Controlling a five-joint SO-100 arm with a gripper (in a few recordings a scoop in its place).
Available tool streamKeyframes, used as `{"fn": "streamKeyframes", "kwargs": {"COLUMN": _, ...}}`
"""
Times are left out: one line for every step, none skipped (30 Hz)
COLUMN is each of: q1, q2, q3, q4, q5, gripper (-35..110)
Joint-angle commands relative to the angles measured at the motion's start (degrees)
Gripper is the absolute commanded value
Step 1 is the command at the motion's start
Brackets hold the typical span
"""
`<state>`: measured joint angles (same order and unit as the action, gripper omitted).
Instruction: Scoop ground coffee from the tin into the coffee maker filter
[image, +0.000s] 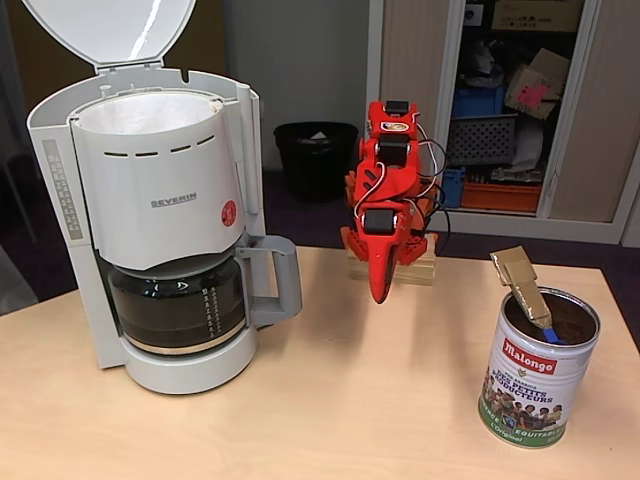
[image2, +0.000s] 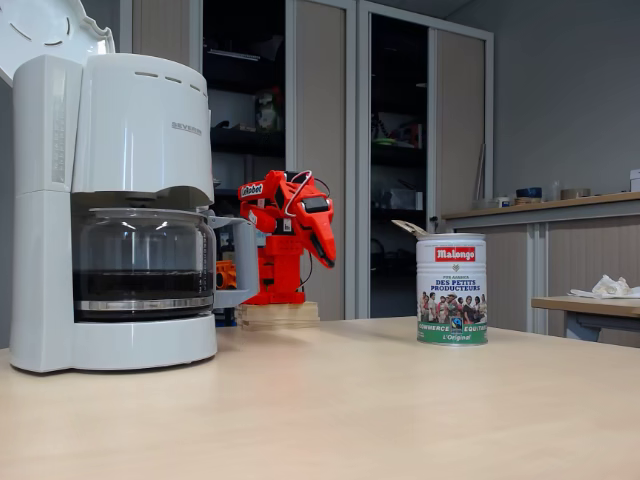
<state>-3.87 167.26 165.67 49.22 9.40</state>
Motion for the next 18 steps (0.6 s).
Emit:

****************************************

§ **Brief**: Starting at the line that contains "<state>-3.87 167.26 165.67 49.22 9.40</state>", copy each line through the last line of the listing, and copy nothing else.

§ **Output below**:
<state>-3.87 167.26 165.67 49.22 9.40</state>
Motion for the next 18 steps (0.6 s).
Emit:

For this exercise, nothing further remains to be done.